• **Work to complete**:
Every line below that has the string "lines" needs to be copied.

[Dataset excerpts]
______

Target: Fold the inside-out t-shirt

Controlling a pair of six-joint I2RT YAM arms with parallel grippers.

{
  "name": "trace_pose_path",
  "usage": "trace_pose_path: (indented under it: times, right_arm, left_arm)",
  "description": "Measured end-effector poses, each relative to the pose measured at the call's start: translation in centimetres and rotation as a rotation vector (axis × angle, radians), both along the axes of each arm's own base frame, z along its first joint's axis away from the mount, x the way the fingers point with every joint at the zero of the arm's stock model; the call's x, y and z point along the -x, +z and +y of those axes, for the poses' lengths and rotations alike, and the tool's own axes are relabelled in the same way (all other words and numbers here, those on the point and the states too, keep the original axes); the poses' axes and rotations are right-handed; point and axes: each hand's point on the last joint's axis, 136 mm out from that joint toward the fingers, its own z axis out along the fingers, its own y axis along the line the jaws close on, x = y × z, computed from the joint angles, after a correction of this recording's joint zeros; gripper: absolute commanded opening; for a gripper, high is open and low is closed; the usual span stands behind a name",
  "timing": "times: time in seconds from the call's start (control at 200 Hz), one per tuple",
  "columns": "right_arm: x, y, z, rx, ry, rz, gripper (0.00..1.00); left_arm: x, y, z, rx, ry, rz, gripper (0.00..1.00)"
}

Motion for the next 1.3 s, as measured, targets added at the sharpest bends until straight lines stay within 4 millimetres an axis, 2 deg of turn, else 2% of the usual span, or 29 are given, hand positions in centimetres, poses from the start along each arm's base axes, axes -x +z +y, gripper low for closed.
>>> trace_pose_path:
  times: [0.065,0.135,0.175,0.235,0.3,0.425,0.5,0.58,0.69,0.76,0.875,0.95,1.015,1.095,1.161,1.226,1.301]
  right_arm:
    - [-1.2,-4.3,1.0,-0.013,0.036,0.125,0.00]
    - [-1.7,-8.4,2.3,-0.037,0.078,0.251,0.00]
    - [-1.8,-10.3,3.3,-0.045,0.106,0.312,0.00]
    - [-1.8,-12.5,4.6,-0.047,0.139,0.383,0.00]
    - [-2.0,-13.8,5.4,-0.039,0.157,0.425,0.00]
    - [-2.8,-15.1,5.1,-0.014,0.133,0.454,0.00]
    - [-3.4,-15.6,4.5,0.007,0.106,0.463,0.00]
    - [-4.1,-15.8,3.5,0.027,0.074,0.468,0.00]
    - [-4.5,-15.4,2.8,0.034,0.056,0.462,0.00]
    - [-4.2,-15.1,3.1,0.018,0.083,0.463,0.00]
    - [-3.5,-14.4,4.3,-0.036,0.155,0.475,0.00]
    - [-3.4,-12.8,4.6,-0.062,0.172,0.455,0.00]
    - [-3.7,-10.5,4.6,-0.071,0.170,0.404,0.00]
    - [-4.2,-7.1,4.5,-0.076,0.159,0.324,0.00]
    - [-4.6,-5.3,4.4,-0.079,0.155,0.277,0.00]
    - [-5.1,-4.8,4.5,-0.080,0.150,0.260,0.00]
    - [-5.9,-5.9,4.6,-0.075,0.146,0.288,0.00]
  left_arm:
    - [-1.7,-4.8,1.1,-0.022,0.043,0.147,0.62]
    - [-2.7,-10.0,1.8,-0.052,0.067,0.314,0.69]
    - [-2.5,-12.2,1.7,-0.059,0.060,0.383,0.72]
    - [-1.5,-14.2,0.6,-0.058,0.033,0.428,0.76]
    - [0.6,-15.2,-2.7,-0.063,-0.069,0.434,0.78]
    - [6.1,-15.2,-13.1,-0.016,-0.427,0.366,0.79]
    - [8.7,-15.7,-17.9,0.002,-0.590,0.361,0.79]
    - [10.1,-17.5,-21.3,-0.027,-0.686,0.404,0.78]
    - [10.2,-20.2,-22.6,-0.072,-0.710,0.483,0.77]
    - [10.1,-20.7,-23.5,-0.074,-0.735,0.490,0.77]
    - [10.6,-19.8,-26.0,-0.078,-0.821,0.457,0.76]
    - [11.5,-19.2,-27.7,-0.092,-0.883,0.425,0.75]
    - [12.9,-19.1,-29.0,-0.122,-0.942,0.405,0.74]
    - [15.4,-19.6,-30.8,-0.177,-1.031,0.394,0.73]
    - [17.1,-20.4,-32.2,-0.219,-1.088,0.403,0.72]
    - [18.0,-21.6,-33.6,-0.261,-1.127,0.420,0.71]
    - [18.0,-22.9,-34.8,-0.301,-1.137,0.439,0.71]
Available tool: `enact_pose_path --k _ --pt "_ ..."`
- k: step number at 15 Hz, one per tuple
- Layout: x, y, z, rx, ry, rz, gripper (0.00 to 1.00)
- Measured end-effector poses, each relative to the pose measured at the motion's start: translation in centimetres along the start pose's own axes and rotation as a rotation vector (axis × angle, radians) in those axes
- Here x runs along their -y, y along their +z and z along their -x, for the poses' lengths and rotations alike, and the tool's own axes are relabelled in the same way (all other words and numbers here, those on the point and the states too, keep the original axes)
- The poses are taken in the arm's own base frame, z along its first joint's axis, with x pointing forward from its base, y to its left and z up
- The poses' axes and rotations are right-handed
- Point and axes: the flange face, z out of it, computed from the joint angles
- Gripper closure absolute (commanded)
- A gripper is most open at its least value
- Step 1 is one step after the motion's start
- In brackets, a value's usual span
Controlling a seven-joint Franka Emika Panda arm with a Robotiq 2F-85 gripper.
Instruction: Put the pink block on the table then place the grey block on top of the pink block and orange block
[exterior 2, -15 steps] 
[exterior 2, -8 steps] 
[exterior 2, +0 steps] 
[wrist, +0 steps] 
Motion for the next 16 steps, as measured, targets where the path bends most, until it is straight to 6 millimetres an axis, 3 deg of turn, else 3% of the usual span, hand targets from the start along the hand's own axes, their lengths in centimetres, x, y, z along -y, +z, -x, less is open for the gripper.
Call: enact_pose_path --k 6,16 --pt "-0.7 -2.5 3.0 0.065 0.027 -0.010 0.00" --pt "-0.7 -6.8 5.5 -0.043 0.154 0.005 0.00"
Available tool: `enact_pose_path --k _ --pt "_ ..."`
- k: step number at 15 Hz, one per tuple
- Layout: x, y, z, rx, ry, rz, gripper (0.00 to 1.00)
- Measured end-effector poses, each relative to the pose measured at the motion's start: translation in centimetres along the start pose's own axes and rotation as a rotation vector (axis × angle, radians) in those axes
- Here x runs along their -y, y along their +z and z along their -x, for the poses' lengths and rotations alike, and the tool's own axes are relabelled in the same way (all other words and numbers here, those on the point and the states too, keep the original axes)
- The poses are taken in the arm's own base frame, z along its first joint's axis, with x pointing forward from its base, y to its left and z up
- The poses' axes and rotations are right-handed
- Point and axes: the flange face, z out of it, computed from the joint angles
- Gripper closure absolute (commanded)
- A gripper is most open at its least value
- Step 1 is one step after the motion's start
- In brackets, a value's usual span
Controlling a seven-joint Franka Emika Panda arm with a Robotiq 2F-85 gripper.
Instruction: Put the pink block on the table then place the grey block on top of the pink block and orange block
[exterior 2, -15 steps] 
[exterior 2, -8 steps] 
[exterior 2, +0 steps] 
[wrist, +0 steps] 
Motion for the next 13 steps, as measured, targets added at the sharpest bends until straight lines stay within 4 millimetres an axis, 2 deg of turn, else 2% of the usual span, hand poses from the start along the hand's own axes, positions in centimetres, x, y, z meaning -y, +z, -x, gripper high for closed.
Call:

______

• **Exercise response**:
Motion for the next 1.3 s, as measured, targets added at the sharpest bends until straight lines stay within 4 millimetres an axis, 2 deg of turn, else 2% of the usual span, or 29 are given, hand positions in centimetres, poses from the start along each arm's base axes, axes -x +z +y, gripper low for closed.
Motion for the next 13 steps, as measured, targets added at the sharpest bends until straight lines stay within 4 millimetres an axis, 2 deg of turn, else 2% of the usual span, hand poses from the start along the hand's own axes, positions in centimetres, x, y, z meaning -y, +z, -x, gripper high for closed.

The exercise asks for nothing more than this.